Data records

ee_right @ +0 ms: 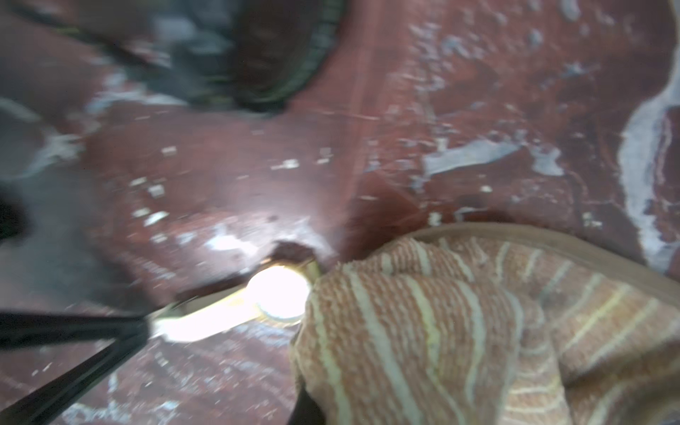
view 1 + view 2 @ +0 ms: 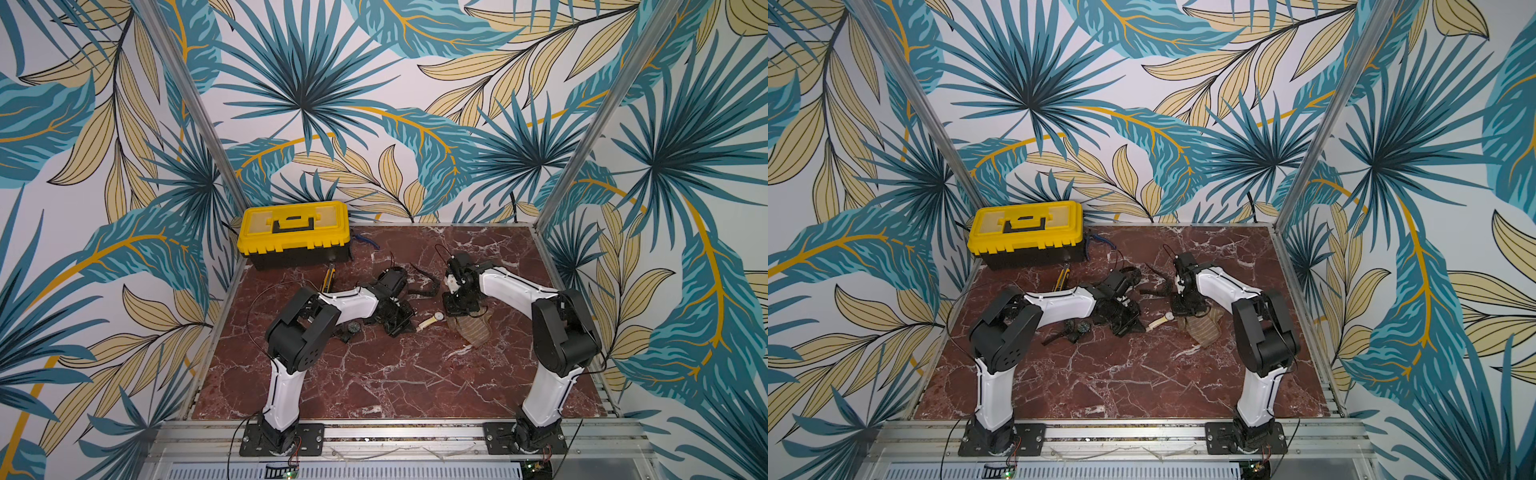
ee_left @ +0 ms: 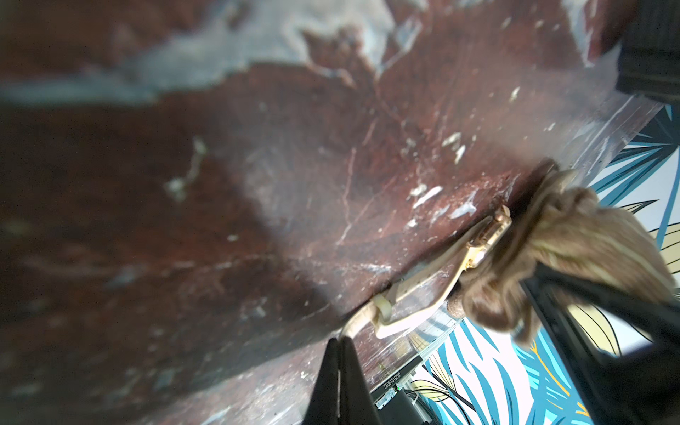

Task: Wipe the watch dial
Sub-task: Wipe the dirt from the watch dial.

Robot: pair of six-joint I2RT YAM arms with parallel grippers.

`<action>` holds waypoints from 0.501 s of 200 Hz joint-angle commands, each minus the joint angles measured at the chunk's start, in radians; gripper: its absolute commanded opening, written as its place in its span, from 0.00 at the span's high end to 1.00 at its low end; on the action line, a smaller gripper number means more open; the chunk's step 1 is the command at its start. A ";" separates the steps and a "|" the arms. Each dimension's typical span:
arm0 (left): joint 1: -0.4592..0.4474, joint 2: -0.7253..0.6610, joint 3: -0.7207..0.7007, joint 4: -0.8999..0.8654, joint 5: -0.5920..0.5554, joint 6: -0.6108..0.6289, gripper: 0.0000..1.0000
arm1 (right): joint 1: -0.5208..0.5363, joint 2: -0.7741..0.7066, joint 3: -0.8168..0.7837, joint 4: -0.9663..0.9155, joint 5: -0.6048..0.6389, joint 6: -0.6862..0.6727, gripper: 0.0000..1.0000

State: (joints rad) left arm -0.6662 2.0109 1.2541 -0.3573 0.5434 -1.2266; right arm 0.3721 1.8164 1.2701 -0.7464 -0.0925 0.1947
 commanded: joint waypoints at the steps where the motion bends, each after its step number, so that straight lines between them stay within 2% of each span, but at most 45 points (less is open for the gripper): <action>1: -0.005 -0.007 -0.008 -0.017 0.009 0.013 1.00 | 0.041 -0.028 0.001 -0.003 -0.042 -0.019 1.00; 42: -0.005 -0.012 -0.013 -0.017 0.006 0.012 1.00 | 0.031 0.086 0.014 -0.012 -0.081 0.034 1.00; 100: -0.005 -0.013 -0.012 -0.023 0.006 0.012 1.00 | -0.082 0.076 -0.043 -0.019 -0.056 0.026 1.00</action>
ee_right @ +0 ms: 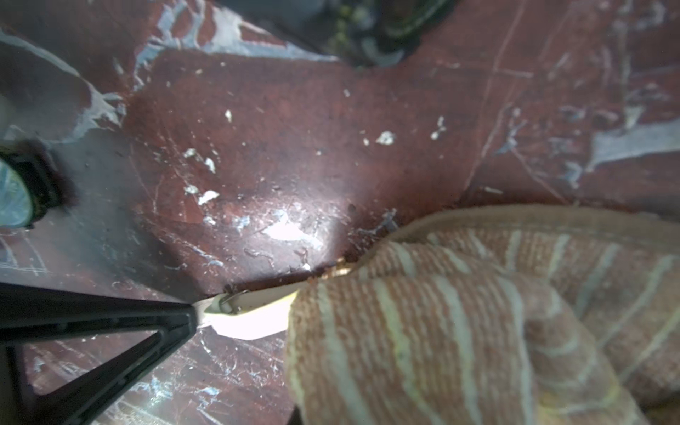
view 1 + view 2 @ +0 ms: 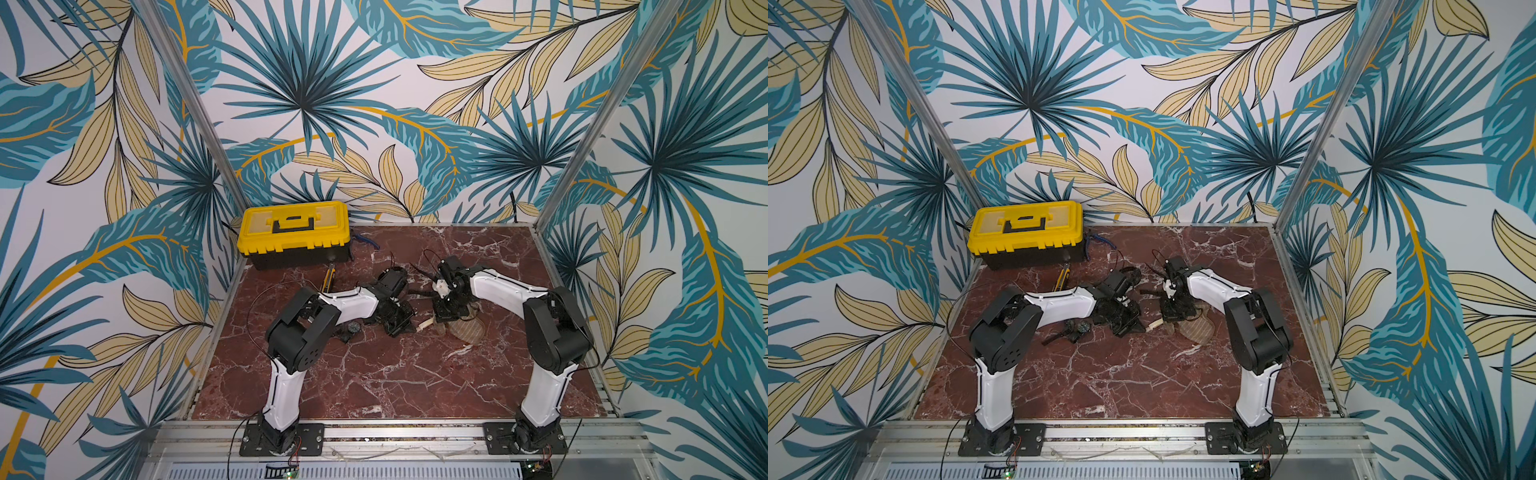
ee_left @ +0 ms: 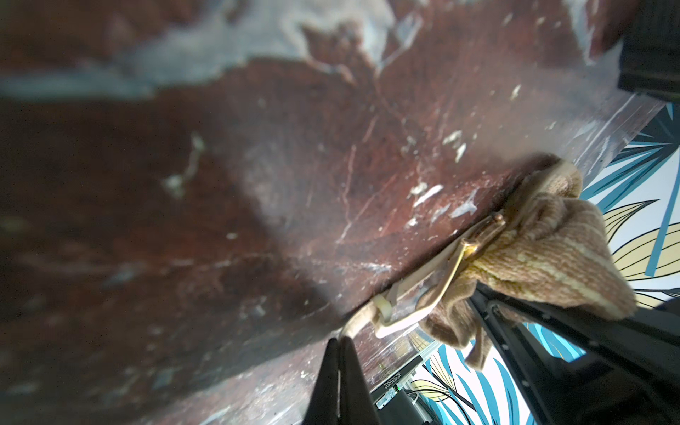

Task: Wipe the watch dial
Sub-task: Wipe the dirt from the watch dial.

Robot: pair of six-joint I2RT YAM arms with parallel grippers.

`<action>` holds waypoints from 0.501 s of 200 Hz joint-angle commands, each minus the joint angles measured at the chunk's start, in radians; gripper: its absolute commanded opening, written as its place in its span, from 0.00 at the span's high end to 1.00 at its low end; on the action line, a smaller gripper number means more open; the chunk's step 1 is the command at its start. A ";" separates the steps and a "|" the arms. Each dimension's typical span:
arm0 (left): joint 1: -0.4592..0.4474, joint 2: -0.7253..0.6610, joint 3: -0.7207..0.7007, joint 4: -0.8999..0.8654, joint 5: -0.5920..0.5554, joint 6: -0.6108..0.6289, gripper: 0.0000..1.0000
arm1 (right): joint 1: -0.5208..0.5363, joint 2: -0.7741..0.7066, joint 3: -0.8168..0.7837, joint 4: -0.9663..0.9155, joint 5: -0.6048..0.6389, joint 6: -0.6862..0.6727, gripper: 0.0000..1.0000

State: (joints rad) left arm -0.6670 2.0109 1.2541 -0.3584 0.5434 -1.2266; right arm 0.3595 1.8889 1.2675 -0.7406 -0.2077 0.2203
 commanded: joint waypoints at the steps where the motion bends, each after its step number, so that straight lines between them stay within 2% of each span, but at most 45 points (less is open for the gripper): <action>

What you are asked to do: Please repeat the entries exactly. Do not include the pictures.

Result for this exercise:
ee_right @ +0 ms: 
view 1 + view 2 @ +0 ms: 
ee_left @ +0 ms: 

Task: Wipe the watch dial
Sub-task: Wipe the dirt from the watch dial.

Robot: pair of six-joint I2RT YAM arms with parallel grippers.

`<action>` holds waypoints from 0.501 s of 200 Hz joint-angle commands, each minus the joint angles measured at the chunk's start, in radians; gripper: its absolute commanded opening, written as its place in its span, from 0.00 at the span's high end to 1.00 at its low end; on the action line, a smaller gripper number means more open; the chunk's step 1 is the command at its start. A ";" separates the steps and a "|" the arms. Each dimension's typical span:
arm0 (left): joint 1: -0.4592..0.4474, joint 2: -0.7253..0.6610, joint 3: -0.7207..0.7007, joint 4: -0.8999..0.8654, joint 5: -0.5920..0.5554, joint 6: -0.6108..0.6289, gripper: 0.0000..1.0000
arm1 (right): joint 1: -0.5208..0.5363, joint 2: -0.7741..0.7066, joint 3: -0.8168..0.7837, joint 4: -0.9663..0.9155, joint 5: -0.6048..0.6389, joint 6: -0.6862..0.6727, gripper: 0.0000..1.0000

State: (joints rad) left arm -0.6662 2.0109 1.2541 -0.3573 0.5434 -1.2266; right arm 0.3721 1.8164 1.2701 -0.7464 -0.0925 0.1947
 commanded: joint waypoints at the steps where the motion bends, each after its step number, so that straight lines between them stay within 2% of each span, but at most 45 points (less is open for the gripper): <action>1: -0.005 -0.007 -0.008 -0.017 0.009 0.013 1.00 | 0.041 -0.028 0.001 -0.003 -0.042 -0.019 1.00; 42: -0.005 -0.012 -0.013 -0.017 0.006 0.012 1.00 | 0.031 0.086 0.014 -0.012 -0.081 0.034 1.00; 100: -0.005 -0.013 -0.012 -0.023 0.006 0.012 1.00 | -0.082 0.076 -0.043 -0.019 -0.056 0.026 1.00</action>
ee_right @ +0 ms: 
view 1 + view 2 @ +0 ms: 
ee_left @ +0 ms: 

Task: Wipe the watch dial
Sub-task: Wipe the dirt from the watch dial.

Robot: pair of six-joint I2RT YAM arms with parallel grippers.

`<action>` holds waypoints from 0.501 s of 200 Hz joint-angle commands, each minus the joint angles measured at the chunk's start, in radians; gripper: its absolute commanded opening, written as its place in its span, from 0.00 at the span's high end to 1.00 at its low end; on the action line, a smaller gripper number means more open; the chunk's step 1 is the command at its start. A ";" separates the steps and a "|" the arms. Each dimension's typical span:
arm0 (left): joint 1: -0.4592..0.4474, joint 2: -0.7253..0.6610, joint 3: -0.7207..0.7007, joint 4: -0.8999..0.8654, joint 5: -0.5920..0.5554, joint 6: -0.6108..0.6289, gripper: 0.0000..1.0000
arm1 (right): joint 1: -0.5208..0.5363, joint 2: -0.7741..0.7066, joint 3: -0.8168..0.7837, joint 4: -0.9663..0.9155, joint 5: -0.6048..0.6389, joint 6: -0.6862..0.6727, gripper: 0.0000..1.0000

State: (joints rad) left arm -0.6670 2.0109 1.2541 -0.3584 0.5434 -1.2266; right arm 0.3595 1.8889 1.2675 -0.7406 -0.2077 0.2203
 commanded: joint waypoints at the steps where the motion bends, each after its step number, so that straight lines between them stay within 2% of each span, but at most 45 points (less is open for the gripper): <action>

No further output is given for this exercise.